As more Afghan soldiers die, Noori finds himself close to some of the worst violence. His morgue is the destination for those killed in contested swaths of the south and southwest, including several of Afghanistan's bloodiest districts.
His colleagues ask how he's holding up, and he often shrugs them off.
"No matter what the body looks like, he does his job," said Sgt. Mohammad Hussein, the head of the morgue. "It's difficult."
The truth is that Noori can't sleep without medication. He dispassionately describes himself as "physically and mentally exhausted." He keeps the bed in the storage container, he says, because after washing three or four bodies, he needs to lie down.

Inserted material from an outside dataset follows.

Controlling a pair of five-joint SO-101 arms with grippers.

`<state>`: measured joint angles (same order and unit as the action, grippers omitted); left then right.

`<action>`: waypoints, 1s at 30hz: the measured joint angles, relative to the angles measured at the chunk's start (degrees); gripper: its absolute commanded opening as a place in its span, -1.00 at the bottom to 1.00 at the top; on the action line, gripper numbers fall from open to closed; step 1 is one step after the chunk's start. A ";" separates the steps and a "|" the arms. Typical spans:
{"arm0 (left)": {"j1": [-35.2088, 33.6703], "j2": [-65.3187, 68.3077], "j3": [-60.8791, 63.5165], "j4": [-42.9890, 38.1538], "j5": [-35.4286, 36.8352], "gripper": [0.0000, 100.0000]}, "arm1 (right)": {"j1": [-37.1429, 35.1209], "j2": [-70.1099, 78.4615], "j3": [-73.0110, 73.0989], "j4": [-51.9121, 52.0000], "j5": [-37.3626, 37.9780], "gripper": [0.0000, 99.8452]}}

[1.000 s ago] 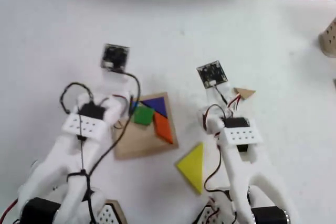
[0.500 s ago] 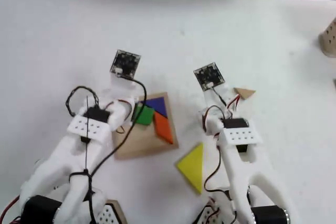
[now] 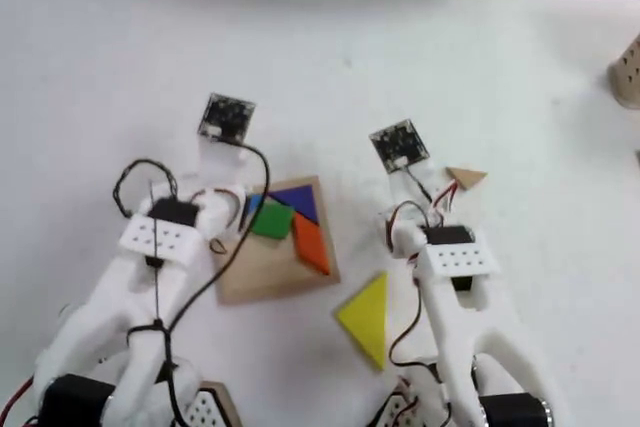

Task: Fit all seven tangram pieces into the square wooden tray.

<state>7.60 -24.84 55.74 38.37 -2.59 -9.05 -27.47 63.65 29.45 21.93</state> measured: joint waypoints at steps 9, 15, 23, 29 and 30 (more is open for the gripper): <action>-2.64 0.00 -1.32 0.97 0.00 -0.95 | 0.00 6.68 -2.29 0.00 0.09 -0.95; -3.16 0.18 -2.29 0.97 0.00 -0.95 | 0.18 7.38 -2.90 0.00 0.00 -0.96; -6.24 0.18 -2.29 0.97 -5.27 -0.95 | 0.09 7.38 -2.90 1.14 0.00 -0.96; -6.42 0.18 4.13 -5.36 -22.07 -0.95 | 0.09 7.38 -2.90 2.64 0.09 -0.96; -6.42 0.18 5.01 -6.51 -24.70 -0.95 | 0.09 7.38 -2.90 2.64 0.09 -0.96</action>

This year, just after the Taliban announced the beginning of its "spring offensive," bodies came in one after the next. One afternoon, an ambulance arrived from Helmand Province carrying three dead, all killed by separate makeshift bombs.
Noori was suddenly frenzied. He called to a group of soldiers for help lifting the bodies for washing. But the men walked away brusquely.
"They don't have the courage to help," he said to himself as he worked alone.
There is a tenderness to the way Noori does his job, washing the men's hair as if he were caring for a small child. But the circumstances can be brutal. Sometimes, he has to wash severed limbs separately. Sometimes, the clean white sheets turn red as soon as they're placed on bodies. Sometimes, he sees fresh scars where doctors tried to operate, but failed or ran out of time.
On warm days, all the death and heat make the job nearly unbearable.
Spring and summer are when the fighting is most intense, particularly this year, when U.S. troops are doing minimal combat and Afghan soldiers are dying at a higher rate than Western forces ever did.
"In the summer, it's too much," Noori said.
Questions about the Taliban's strength do occupy Noori's mind. Because he is an employee of the Afghan military but not a soldier, he lives off base, on the outskirts of Kandahar City. Every day, he drives one hour to Camp Hero, the sprawling military installation where the hospital is located.
He knows his unguarded living conditions make him vulnerable to insurgents, especially former Talibs, who target those working for the Afghan government. His colleagues, who live at Camp Hero, worry about him.
"If they find him, they will kill him immediately," Hussein said.
But Noori has taken an approach to his own life that seems to blend defiance and fatalism. He says he isn't scared of the Taliban, but that he's ready for death when death comes.
When the hospital calls him in during early morning or late nights, he slips out of bed quietly so that his wife does not wake. He has never described his job to her in any detail, because he worries she would begin to associate his early morning departures with the death of soldiers.
"She wouldn't be able to take it psychologically," said Noori, who has an infant daughter.
Noori says he can take it, though he thinks often of the families who will be on the receiving end of his work, in whatever Afghan province the soldier called home.
"They deserve to see the bodies clean and neat," he said. "They are the ones who have suffered."